What to work on —
The lines you need are those holding the word "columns"; pull them from the material.

Data listing —
'''

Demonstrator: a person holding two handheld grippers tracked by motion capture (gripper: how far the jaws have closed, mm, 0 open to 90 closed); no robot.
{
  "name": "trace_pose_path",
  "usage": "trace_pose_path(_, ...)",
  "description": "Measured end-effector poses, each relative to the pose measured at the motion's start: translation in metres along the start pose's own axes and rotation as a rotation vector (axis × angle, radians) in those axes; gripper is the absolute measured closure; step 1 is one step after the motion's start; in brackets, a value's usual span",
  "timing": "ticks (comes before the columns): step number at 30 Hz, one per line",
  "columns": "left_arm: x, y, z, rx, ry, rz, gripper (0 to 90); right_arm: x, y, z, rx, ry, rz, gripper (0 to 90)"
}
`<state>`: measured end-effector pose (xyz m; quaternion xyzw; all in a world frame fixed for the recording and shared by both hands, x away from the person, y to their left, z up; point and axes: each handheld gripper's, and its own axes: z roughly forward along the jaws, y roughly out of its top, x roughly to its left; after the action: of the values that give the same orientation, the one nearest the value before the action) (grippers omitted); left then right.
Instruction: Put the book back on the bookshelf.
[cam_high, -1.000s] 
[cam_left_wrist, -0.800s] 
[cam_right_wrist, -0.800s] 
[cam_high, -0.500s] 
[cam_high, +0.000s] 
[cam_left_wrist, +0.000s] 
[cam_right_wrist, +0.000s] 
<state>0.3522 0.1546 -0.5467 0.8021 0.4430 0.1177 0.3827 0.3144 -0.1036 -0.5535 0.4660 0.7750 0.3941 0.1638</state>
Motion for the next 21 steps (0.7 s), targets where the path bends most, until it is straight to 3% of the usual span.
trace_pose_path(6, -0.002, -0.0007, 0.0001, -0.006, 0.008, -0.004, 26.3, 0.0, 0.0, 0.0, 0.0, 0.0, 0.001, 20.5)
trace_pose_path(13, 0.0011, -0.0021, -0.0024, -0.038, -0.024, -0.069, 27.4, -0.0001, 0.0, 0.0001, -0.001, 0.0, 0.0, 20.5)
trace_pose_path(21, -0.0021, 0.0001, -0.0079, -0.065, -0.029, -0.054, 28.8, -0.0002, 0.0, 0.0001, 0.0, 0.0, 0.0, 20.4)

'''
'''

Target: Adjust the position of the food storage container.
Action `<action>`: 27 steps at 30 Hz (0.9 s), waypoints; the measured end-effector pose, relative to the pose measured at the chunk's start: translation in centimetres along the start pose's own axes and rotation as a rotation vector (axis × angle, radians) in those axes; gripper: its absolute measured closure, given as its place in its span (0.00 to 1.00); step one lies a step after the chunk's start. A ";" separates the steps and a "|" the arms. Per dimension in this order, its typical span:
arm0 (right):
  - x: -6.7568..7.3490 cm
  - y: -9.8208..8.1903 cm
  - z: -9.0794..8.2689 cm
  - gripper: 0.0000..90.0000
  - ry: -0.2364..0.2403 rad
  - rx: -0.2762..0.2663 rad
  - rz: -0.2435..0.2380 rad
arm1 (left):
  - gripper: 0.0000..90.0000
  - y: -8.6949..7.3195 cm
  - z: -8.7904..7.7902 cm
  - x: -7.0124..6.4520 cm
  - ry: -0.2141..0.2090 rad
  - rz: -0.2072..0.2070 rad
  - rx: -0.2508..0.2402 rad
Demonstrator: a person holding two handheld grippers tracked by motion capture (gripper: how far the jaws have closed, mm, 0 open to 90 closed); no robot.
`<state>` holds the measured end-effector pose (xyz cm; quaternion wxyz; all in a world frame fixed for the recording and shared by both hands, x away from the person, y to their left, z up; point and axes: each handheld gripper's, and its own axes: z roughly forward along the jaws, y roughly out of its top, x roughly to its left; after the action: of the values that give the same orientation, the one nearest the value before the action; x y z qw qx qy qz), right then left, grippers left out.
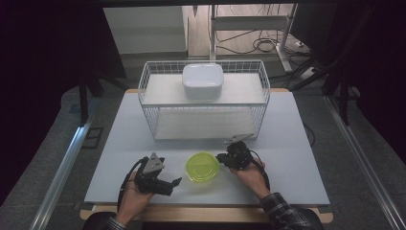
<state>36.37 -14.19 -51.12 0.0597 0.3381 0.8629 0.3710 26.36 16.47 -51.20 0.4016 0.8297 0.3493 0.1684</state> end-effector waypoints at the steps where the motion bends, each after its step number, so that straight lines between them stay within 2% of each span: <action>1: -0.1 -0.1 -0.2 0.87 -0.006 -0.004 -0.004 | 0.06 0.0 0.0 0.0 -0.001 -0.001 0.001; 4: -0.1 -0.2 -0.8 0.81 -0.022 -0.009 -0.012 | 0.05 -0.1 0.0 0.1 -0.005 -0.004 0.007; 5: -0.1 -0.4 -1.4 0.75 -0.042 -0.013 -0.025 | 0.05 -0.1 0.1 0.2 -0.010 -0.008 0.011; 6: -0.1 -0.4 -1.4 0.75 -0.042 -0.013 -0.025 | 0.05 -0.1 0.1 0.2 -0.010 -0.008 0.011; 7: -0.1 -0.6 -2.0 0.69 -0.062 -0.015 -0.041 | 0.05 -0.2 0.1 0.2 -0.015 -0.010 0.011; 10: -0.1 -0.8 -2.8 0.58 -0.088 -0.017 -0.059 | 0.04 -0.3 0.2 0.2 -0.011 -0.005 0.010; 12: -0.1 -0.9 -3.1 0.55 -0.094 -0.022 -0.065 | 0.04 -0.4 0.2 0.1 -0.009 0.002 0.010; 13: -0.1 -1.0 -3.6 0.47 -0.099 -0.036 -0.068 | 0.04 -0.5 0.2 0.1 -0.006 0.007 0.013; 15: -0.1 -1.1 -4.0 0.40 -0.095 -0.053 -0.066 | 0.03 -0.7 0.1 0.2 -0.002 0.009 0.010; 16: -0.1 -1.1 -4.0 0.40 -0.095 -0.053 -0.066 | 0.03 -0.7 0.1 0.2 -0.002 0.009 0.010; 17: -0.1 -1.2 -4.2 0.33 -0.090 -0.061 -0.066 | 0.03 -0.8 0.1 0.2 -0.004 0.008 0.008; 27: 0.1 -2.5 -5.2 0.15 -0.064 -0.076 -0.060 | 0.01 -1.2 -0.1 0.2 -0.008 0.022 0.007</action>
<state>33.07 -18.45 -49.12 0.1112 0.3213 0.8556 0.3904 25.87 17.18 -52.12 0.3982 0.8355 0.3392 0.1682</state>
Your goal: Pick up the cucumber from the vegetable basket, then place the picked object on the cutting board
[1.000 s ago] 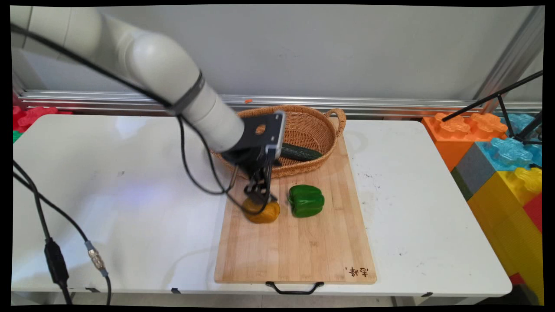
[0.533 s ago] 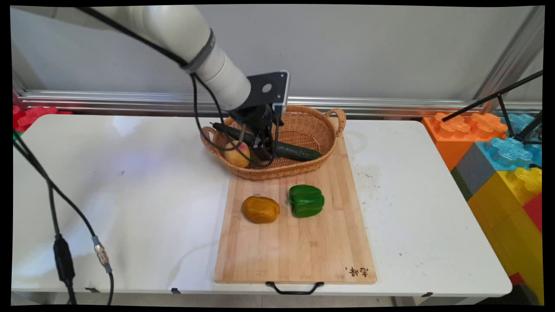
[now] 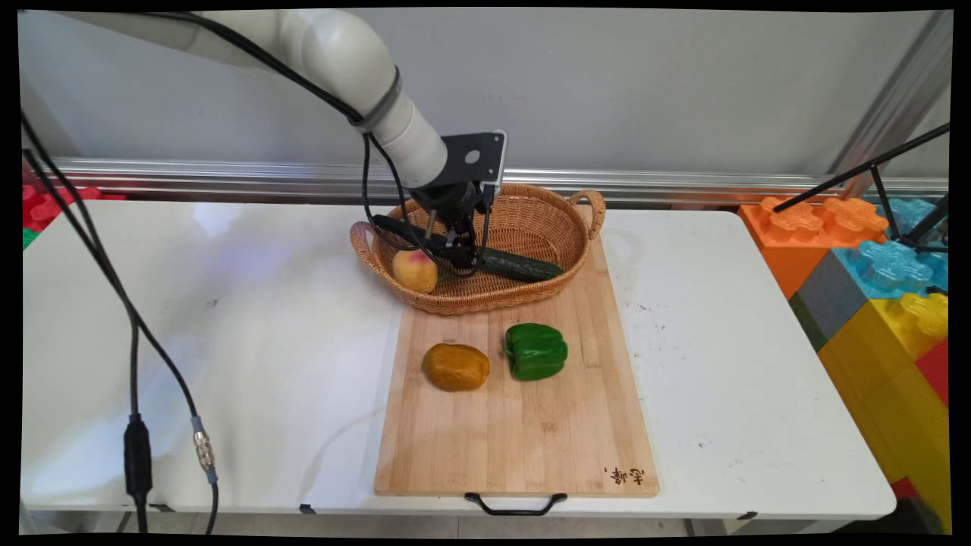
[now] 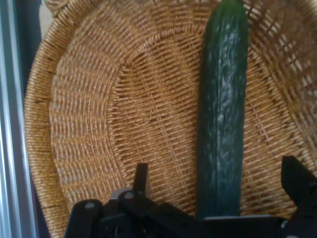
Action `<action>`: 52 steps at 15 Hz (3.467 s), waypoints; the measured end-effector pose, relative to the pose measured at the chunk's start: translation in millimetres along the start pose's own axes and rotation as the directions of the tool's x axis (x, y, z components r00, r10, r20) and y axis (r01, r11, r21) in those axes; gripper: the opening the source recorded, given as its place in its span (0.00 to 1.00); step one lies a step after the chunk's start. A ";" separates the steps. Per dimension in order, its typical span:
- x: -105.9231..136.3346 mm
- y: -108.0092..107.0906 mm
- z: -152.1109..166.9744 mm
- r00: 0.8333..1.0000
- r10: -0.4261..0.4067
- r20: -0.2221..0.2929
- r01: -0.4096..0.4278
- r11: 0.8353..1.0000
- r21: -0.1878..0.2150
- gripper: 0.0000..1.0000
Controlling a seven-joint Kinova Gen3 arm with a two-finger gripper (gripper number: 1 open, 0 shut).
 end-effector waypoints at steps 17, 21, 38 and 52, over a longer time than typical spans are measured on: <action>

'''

Solution to the exercise —
  "timing": "ticks (comes before the columns): step number at 30 Hz, one per line",
  "columns": "left_arm: x, y, z, rx, ry, rz, gripper (0 to 90); right_arm: x, y, z, rx, ry, rz, gripper (0 to 90)"

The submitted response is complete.